Lautstärke und Klang der Lautsprecher sind Tablet-typisch bescheiden. Immerhin liegen die Lautsprecher auf der Seite und nicht hinten. Es reicht für Spiele und Tagesschau, Musik möchte man damit nicht hören. Die Kopfhörerbuchse bietet normalerweise einen klaren Sound. Je nach Tabletnutzung kann man während der Wiedergabe gelegentlich ein leichtes Störgeräusch hören. Eine Hörbuchwiedergabe bei abgeschaltetem Display ist glasklar.
Probleme
Der Rand des Tablets besteht aus Metall, so das beim Anschluss des Netzteils dessen Stecker am Rand kurzgeschlossen werden kann. Dann gibt es einen kleinen Funken, sofern das Netzteil schon in der Steckdose steckt (was mithin zu vermeiden wäre). Das sollte der Hersteller verbessern.
Internet
Das EasyPad 970 ist kein Geräte für Leute, die ein mobiles Tablet suchen oder die es als Multimedia-Center für das TV vorgesehen haben. Dafür ist es zu groß, zu schwer und bietet zu wenig Features: es gibt weder ein internes G3/UMTS-Modem für Internetzugang, noch GPS, noch Bluetooth oder gar HDMI. Immerhin kommt man im Urlaub oder Zug mit G3-Stick wie dem Huawei 1750 in's Internet. Zu Hause sollte man allerdings einen WLAN/Wifi-Router einsetzen, da G3-Sticks nicht direkt an das Tablet angesteckt werden können, sondern per Adapter-Kabel an der Micro-USB-Buchse baumeln. Mit WLAN-Router erfolgt der Internet-Zugang problemlos. Das Tablet unterstützt 802.11n/150MBit und WPA/WPA2. Es gibt übrigens WLAN-Router, die auch per Mobilfunk (G3/UMTS-USB-Stick) in das Internet kommen, so dass ein Festnetz-Internet-Anschluss nicht unbedingt erforderlich ist.
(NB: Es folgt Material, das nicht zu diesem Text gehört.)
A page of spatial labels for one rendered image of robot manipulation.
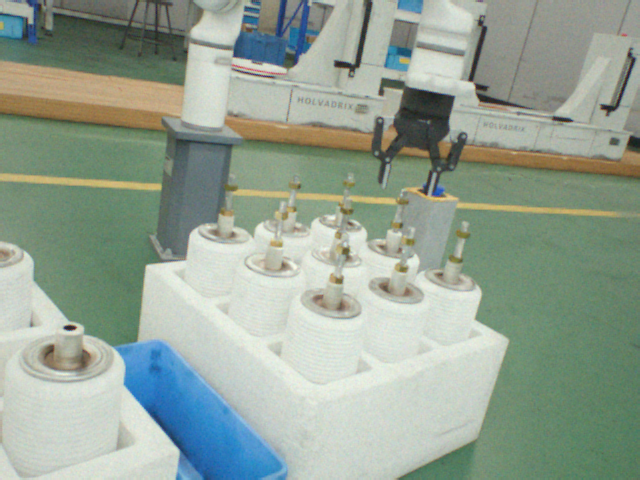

Beispiel: TP-Link TL-MR3220.
Geräte wie das EasyPad 970 überschwemmen zur Zeit den China-Markt: Visture V2, Window N90, Cube U9GT2, Chuwi V9 usw. basieren alle auf dem gleichen Mainboard: ein rk2918-Board mit 1GB RAM in Verbindung mit diesem 10 Point-Multitouch-IPS-Display von LG. Die Gehäuse dieser Hersteller unterscheiden sich minimal, auch gibt es kleine Unterscheide bei der Bestückung mit Speicher und Kameras (so hat das EasyPad 8GB Flash-Speicher, das Cube 16GB), aber ansonsten sind sie kompatibel. Für Android-Portierungen ist anscheinend rockchip, der Hersteller der CPU-Plattform, zuständig. Das ist vorteilhaft, da so ein kleines Ecosystem kompatibler Tablets entsteht. So gibt es sogar schon Android 4.0 "ICS". Easypix hält sich mit dem Downloadangebot noch zurück, aber man kann die Vorabversion über die Cube-Seite abrufen.
Fazit: Das EasyPad 970 ist die ideale Surfstation für das Wohnzimmer: es sieht edel aus, bietet dank großzügig ausgelegtem Akku lange Laufzeit und das Highlight ist das Display.